**WHAT IS REQUIRED:** Locate the line that contains "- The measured" in the entries below, then repeat it and every following line through the line that contains "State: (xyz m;", exactly, and no others.

** Opening INFORMATION SUPPLIED block **

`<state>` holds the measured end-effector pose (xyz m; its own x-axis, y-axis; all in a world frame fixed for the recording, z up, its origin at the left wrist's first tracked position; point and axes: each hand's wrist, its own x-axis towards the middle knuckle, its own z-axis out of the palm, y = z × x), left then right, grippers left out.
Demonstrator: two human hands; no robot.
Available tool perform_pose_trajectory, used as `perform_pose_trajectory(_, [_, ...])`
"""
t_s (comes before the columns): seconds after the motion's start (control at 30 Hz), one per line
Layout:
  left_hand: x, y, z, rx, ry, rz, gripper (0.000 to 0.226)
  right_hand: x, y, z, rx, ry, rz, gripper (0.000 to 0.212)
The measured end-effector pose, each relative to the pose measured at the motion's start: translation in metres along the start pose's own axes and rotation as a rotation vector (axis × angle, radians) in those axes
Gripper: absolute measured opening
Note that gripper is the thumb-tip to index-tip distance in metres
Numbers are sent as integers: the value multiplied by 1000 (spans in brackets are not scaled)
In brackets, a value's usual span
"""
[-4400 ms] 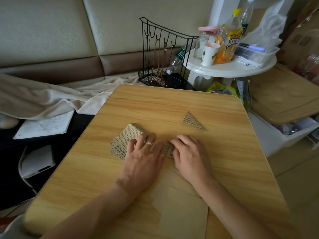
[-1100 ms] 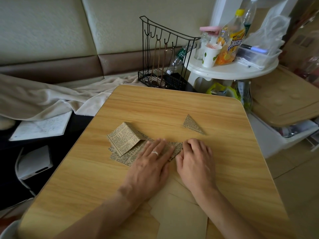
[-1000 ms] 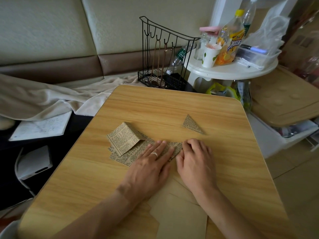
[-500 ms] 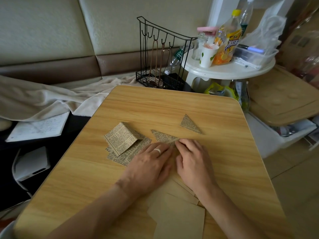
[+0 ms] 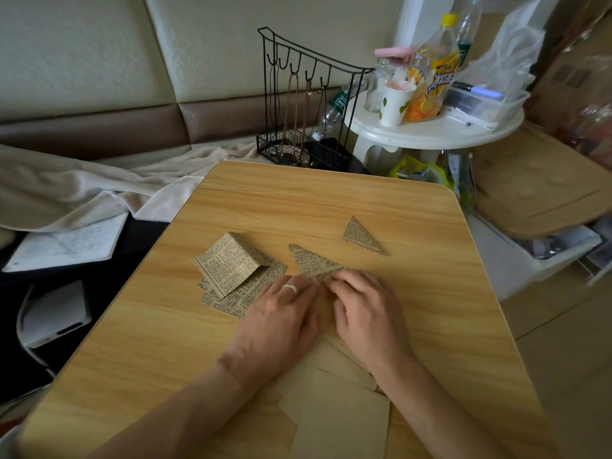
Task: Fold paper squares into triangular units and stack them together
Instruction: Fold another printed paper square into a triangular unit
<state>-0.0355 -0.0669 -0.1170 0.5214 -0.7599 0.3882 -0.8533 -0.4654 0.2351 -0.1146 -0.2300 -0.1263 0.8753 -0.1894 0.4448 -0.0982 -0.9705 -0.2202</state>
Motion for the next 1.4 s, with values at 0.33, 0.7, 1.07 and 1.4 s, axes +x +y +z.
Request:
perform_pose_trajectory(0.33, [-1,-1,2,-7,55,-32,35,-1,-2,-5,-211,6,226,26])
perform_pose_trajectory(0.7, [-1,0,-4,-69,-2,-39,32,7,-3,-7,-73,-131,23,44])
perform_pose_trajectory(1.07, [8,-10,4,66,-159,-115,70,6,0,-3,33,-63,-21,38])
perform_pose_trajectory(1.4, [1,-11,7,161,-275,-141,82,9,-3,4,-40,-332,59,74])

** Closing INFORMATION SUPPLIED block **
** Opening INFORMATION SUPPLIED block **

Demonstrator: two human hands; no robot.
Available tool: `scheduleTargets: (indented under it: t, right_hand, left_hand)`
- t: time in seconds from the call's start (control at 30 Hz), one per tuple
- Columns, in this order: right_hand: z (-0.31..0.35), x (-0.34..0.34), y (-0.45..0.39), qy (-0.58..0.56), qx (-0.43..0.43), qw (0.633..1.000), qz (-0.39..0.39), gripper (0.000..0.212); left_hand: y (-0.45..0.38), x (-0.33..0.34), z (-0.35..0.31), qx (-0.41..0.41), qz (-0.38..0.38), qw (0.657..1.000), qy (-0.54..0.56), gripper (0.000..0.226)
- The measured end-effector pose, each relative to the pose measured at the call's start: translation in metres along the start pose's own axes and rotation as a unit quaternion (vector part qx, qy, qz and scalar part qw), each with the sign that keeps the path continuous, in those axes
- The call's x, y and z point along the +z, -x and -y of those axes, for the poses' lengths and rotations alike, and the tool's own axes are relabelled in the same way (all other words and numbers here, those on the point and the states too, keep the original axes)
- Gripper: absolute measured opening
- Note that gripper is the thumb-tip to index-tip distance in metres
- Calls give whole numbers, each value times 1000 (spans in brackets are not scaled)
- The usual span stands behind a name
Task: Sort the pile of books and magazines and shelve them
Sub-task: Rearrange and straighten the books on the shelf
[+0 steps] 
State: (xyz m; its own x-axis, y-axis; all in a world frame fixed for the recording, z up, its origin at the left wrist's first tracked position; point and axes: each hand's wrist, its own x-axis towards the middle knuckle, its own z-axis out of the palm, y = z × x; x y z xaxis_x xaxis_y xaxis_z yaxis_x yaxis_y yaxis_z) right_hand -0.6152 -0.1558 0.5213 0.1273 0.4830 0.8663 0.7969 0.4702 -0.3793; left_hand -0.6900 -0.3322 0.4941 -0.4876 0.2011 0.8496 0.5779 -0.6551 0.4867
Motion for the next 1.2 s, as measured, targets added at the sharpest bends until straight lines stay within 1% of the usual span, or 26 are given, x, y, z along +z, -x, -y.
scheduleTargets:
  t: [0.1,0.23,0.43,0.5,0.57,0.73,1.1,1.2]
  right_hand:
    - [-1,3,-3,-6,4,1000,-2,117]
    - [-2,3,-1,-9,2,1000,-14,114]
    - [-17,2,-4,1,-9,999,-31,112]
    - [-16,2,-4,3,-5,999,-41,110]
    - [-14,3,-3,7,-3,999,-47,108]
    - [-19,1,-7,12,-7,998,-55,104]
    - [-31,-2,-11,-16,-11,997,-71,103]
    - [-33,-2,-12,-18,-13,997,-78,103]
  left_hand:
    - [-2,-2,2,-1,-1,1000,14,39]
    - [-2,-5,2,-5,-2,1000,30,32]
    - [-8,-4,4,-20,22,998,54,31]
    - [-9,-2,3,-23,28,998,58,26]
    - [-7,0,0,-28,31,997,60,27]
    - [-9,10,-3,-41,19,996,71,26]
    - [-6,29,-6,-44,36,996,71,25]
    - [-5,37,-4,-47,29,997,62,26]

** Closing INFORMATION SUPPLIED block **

**ANSWER FOR THE TASK:**
- The measured end-effector pose, each relative to the pose measured at the call's start: translation in metres along the start pose's own axes and rotation as a unit quaternion (vector part qx, qy, qz and scalar part qw), each with the sign that keeps the path continuous, in those axes
- The call's x, y and z point along the +z, -x and -y of those axes, for the poses' lengths and rotations alike, and the tool's own axes are relabelled in the same way (all other words and numbers here, those on the point and the states too, keep the original axes)
- Gripper: absolute measured opening
- Note that gripper is the thumb-tip to index-tip distance in metres
- Calls give whole numbers, each value times 1000 (spans in brackets are not scaled)
- The usual span stands behind a name
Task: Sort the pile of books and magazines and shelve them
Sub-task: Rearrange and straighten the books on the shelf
[+0 steps] 
State: (xyz m; its own x-axis, y-axis; all in a world frame fixed for the recording, z up, its origin at the left wrist's first tracked position; point and axes: each hand's wrist, its own x-axis towards the middle knuckle, its own z-axis out of the palm, y = z × x; x y z xaxis_x xaxis_y xaxis_z yaxis_x yaxis_y yaxis_z) right_hand -0.6152 -0.1558 0.5213 0.1273 0.4830 0.8663 0.7969 0.4702 -0.3793; left_hand -0.6900 -0.3322 0.4941 -0.4876 0.2011 0.8496 0.5779 -0.6551 0.4867

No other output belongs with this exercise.